WORK TO BE COMPLETED ▸
Look through the listing below and write out exactly the lines from the line with "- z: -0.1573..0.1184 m" to the line with "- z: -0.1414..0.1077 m", both included, and no others.

INFORMATION SHOWN ▸
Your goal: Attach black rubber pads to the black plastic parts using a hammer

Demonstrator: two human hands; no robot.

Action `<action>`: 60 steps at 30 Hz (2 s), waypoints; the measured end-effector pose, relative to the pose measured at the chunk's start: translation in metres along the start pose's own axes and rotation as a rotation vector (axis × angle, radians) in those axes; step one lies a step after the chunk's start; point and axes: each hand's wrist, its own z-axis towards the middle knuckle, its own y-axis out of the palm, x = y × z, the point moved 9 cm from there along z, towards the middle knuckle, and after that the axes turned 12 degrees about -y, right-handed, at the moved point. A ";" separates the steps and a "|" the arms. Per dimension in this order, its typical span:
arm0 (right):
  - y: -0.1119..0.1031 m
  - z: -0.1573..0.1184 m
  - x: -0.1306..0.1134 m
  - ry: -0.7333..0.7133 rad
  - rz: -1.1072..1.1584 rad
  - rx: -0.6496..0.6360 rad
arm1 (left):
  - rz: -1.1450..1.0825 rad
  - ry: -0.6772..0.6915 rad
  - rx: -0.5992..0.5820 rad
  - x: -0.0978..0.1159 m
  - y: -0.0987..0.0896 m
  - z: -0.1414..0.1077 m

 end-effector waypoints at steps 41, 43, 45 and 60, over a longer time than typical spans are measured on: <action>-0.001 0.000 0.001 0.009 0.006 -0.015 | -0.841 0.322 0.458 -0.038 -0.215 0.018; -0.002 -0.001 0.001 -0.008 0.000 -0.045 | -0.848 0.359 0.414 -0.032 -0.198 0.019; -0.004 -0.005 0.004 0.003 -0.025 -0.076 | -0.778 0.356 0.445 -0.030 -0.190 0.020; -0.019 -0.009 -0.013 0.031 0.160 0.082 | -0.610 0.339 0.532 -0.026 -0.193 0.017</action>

OUTPUT FOR THIS EXERCISE ▸
  - z: -0.1573..0.1184 m
  - x: -0.1306..0.1134 m
  - ry: -0.7333..0.7133 rad
  - rz: -1.1072..1.1584 rad
  - rx: -0.6496..0.6360 rad
arm1 (left):
  - rz: -1.1450..1.0825 rad
  - ry: -0.6772..0.6915 rad
  - rx: -0.5992..0.5820 rad
  - x: -0.0978..0.1159 m
  - y: -0.0987..0.0896 m
  - z: -0.1414..0.1077 m

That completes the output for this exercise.